# What the exercise asks
Nothing but the lines from the top of the data to the line holding "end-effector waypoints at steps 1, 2" should be printed, word for word and both ends included; leave the pictures out.

# Input for this task
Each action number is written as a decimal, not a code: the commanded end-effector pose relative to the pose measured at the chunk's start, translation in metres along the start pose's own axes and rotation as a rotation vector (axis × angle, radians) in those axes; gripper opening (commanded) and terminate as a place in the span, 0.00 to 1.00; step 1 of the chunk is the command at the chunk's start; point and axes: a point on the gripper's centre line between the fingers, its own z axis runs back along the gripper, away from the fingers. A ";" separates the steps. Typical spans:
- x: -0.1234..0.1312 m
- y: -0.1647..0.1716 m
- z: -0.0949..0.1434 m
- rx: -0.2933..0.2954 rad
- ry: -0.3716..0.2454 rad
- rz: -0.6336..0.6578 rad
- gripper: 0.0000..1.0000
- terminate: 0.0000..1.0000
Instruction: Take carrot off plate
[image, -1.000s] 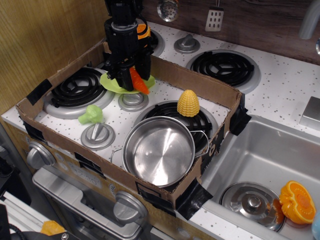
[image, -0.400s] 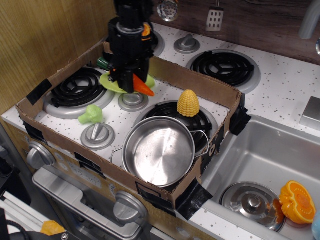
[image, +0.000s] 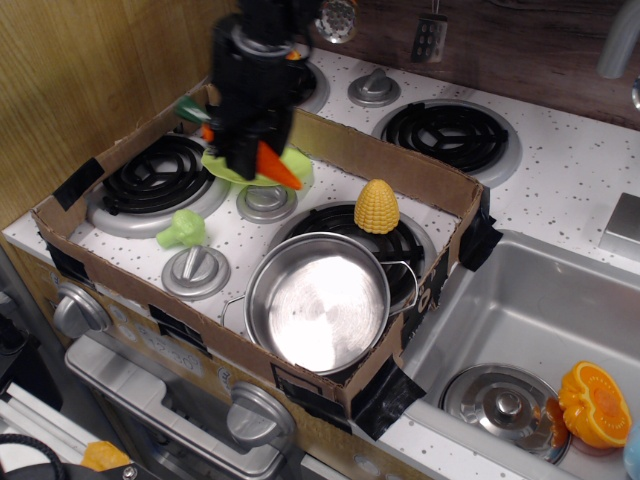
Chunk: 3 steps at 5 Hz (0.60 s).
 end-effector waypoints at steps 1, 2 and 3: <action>0.014 0.045 0.021 -0.017 -0.028 0.080 0.00 0.00; 0.016 0.066 0.009 0.000 0.017 0.097 0.00 0.00; 0.017 0.086 -0.010 0.009 0.056 0.113 0.00 0.00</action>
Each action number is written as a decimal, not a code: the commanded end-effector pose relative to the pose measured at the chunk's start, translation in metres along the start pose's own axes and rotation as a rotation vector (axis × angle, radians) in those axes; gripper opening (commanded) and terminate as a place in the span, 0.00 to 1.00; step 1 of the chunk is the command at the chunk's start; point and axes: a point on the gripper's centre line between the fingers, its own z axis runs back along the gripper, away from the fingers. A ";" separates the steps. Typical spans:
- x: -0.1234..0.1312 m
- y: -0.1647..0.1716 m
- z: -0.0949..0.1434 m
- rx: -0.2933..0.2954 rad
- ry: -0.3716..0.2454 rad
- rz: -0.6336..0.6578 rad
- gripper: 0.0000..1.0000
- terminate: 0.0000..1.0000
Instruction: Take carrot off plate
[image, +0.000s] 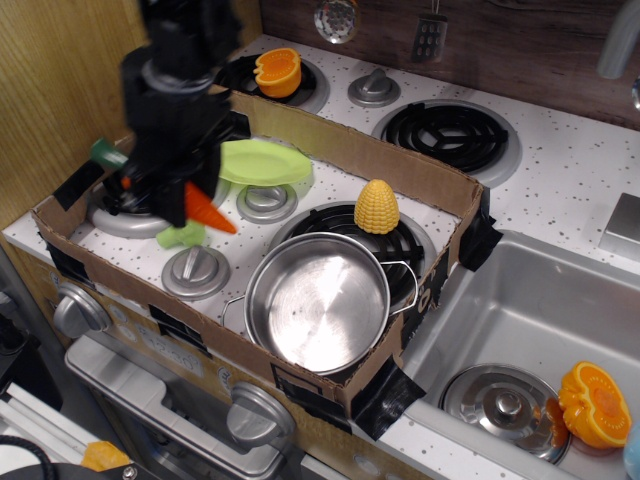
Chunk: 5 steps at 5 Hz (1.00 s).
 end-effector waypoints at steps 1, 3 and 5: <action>0.017 0.024 -0.020 -0.052 0.031 0.029 0.00 0.00; 0.024 0.026 -0.047 -0.091 0.056 -0.008 1.00 0.00; 0.026 0.019 -0.034 -0.091 0.023 -0.035 1.00 1.00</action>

# Output for this exercise
Each action number is written as a decimal, not a code: the commanded end-effector pose relative to the pose measured at the chunk's start, translation in metres along the start pose's own axes and rotation as a rotation vector (axis × angle, radians) in those axes; gripper opening (commanded) and terminate as a place in the span, 0.00 to 1.00; step 1 of the chunk is the command at the chunk's start; point and axes: a point on the gripper's centre line between the fingers, its own z axis runs back along the gripper, away from the fingers. A ";" separates the steps. Typical spans:
- x: -0.1234..0.1312 m
- y: -0.1647..0.1716 m
- z: -0.0949..0.1434 m
- rx: -0.2933..0.2954 rad
- ry: -0.3716..0.2454 rad
- rz: -0.6336..0.6578 rad
- gripper: 0.0000..1.0000
- terminate: 0.0000..1.0000
Instruction: Take carrot off plate
[image, -1.000s] 
[image, -0.400s] 
[image, +0.000s] 
Chunk: 3 steps at 5 Hz (0.60 s).
 end-effector waypoints at steps 1, 2 and 3: <action>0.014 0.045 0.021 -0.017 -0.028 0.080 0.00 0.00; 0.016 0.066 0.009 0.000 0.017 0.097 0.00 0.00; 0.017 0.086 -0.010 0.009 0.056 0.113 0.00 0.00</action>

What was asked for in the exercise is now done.